Un sensor basado en aptámero para no quelado de gadolinio (III)

Resumen

The use of polydeoxynucleotide (44-mer aptamer) molecules for sensing unchelated gadolinium(III) ion in an aqueous solution is described. The presence of the ion is detected via an increase in the fluorescence emission of the sensor.

Resumen

A method for determining the presence of unchelated trivalent gadolinium ion (Gd³⁺) in aqueous solution is demonstrated. Gd³⁺ is often present in samples of gadolinium-based contrast agents as a result of incomplete reactions between the ligand and the ion, or as a dissociation product. Since the ion is toxic, its detection is of critical importance. Herein, the design and usage of an aptamer-based sensor (Gd-sensor) for Gd³⁺ are described. The sensor produces a fluorescence change in response to increasing concentrations of the ion, and has a limit of detection in the nanomolar range (~100 nM with a signal-to-noise ratio of 3). The assay may be run in an aqueous buffer at ambient pH (~7 - 7.4) in a 384-well microplate. The sensor is relatively unreactive toward other physiologically relevant metal ions such as sodium, potassium, and calcium ions, although it is not specific for Gd³⁺ over other trivalent lanthanides such as europium(III) and terbium(III). Nevertheless, the lanthanides are not commonly found in contrast agents or the biological systems, and the sensor may therefore be used to selectively determine unchelated Gd³⁺ in aqueous conditions.

Introducción

La creciente importancia de la formación de imágenes por resonancia magnética (MRI) en el diagnóstico clínico, que está limitado por la sensibilidad inherente de la técnica, ha dado como resultado el rápido crecimiento de la investigación en el desarrollo de nuevos agentes de contraste a base de gadolinio (GBCAs) ^1. GBCAs son moléculas que se administran para mejorar la calidad de la imagen, y por lo general tienen la estructura química de un ion trivalente de gadolinio (Gd ³⁺⁾ coordinado a un ligando polidentado. Esta formación de complejos es de importancia crítica que no quelado Gd ³⁺ es tóxico; se ha implicado en el desarrollo de fibrosis sistémica nefrogénica en algunos pacientes con enfermedad renal o insuficiencia ^2. En consecuencia, la detección del ion libre acuosa es fundamental para garantizar la seguridad de GBCAs. La presencia de no quelado Gd ³⁺ en soluciones GBCA a menudo es el resultado de una reacción incompleta entre el ligando y el de iones, la disociación del complejo, o displacement por otros cationes metálicos biológicos ^3.

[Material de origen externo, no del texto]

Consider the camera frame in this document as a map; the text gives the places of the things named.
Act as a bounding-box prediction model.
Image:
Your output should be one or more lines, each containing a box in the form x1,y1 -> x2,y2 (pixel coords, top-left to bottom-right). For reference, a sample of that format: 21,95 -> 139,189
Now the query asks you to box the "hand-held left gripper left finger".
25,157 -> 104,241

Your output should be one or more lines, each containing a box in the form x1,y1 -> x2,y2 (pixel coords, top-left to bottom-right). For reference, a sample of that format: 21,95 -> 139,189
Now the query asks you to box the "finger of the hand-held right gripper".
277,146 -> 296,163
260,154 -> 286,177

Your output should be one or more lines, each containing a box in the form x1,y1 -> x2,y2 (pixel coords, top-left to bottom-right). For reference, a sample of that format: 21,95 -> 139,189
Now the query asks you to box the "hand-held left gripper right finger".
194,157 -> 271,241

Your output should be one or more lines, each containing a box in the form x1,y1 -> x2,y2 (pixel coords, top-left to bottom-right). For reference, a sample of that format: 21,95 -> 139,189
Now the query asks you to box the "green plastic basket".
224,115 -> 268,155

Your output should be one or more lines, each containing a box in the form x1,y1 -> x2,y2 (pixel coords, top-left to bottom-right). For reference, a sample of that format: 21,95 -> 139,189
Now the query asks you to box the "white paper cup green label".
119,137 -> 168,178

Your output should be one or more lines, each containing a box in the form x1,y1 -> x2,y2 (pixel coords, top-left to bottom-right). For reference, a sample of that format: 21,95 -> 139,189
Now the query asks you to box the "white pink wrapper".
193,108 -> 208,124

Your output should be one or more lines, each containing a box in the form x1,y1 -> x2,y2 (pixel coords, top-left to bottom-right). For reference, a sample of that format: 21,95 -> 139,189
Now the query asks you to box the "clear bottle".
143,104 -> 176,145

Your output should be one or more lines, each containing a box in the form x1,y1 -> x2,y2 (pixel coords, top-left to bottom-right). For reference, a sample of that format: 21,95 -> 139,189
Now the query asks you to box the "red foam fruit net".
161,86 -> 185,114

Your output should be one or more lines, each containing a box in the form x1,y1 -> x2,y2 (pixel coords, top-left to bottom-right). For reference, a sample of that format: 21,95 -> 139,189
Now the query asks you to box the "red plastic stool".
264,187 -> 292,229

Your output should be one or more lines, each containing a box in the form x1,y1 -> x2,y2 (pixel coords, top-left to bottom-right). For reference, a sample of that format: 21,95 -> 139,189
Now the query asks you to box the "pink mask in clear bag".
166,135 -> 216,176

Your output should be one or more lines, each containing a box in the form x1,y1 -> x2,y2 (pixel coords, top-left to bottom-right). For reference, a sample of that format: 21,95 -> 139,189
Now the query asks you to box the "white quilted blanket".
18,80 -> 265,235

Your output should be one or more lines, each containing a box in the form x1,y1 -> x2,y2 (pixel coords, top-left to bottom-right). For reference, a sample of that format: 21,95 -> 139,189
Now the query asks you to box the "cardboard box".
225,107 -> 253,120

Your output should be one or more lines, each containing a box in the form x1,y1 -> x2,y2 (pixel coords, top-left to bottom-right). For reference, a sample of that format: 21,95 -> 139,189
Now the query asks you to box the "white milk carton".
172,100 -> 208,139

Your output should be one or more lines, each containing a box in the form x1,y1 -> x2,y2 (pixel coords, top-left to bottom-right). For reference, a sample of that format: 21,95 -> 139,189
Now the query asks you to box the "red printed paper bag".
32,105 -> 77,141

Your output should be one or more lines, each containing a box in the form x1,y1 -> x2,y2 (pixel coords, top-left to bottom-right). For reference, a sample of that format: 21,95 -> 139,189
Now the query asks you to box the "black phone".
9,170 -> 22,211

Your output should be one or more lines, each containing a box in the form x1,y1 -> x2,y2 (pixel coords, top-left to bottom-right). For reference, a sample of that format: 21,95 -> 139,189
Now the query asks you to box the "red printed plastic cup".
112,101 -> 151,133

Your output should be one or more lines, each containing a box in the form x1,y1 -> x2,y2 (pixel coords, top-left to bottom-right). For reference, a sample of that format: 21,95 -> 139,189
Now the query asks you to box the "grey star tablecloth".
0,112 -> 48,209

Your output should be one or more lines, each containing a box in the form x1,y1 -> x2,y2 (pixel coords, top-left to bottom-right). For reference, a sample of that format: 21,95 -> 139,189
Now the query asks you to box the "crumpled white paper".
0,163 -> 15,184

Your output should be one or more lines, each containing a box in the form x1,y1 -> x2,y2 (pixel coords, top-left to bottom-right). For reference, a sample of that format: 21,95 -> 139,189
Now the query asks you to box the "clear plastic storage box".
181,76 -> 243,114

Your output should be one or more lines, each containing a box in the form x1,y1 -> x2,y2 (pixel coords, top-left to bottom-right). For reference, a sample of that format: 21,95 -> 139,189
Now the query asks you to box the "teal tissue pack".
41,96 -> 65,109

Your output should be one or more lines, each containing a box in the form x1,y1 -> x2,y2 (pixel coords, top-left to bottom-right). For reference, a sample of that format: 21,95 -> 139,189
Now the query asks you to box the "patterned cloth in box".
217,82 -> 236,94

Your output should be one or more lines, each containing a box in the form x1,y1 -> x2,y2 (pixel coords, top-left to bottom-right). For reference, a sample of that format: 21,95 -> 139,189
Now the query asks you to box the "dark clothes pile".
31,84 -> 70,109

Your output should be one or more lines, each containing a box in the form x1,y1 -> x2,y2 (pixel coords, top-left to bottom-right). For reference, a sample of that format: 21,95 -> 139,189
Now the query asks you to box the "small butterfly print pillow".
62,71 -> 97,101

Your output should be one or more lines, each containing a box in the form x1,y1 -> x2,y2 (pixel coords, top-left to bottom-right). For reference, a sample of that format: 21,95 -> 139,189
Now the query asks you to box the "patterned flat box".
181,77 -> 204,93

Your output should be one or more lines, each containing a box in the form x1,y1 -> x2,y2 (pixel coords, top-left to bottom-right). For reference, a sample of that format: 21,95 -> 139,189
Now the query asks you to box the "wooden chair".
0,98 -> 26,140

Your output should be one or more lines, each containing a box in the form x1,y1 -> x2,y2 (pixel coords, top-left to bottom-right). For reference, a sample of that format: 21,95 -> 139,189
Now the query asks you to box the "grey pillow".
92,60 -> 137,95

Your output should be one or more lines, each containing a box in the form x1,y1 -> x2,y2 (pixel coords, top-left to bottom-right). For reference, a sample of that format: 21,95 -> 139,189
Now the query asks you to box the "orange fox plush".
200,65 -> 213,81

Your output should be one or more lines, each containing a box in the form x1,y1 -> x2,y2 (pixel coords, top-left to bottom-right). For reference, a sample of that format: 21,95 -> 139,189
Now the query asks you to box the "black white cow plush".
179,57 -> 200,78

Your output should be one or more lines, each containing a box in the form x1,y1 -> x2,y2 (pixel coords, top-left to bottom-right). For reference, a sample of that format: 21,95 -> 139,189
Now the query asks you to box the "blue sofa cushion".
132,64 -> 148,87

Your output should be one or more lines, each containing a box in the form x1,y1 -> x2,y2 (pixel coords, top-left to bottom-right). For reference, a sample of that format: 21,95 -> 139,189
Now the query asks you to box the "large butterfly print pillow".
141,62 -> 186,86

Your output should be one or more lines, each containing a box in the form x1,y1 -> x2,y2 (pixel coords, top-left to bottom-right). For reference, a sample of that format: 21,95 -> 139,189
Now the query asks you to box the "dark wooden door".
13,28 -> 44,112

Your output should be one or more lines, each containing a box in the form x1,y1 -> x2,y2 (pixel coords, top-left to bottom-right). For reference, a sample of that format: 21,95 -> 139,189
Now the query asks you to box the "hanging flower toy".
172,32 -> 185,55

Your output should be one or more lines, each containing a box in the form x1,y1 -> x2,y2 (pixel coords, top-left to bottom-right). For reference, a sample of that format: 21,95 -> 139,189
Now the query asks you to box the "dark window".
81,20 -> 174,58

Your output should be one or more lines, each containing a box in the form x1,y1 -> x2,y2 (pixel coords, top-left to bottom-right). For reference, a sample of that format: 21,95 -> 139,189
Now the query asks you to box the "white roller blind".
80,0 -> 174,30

Entre las diversas técnicas que actualmente se utilizan para determinar la presencia de Di-s ^3+, aquellos que dependen de cromatografía y / o rango más alto espectrometría en términos de versatilidad y aplicabilidad ^4. Entre sus puntos fuertes son de alta sensibilidad y precisión, la capacidad de analizar diversas matrices de muestra (incluyendo suero humano ^5, la orina y el pelo ^6, aguas residuales ^7, y formulaciones de agentes de contraste ^8), y la cuantificación simultánea de múltiples complejos de Gd ^{+ 3} (un listado de los estudios anteriores a 2013 se describe en una revisión exhaustiva por Telgmann et al.) ^4. El único inconveniente es que varios de estos métodos requieren instrumentaciones (como la espectrometría de masas con plasma acoplado inductivamente) ⁴ que algunos laboratorios no pueden tener acceso a. En el contexto de descubrimiento novedoso GBCA en la investigación y los niveles de prueba de concepto, arbasado en el método espectroscópico elatively más conveniente, rápida y rentable (tales como absorción UV-Vis o fluorescencia) puede servir como una alternativa valiosa. Con estas aplicaciones en mente, un sensor basado en aptámero fluorescente para acuosa Gd ^{3 + 9} fue desarrollado.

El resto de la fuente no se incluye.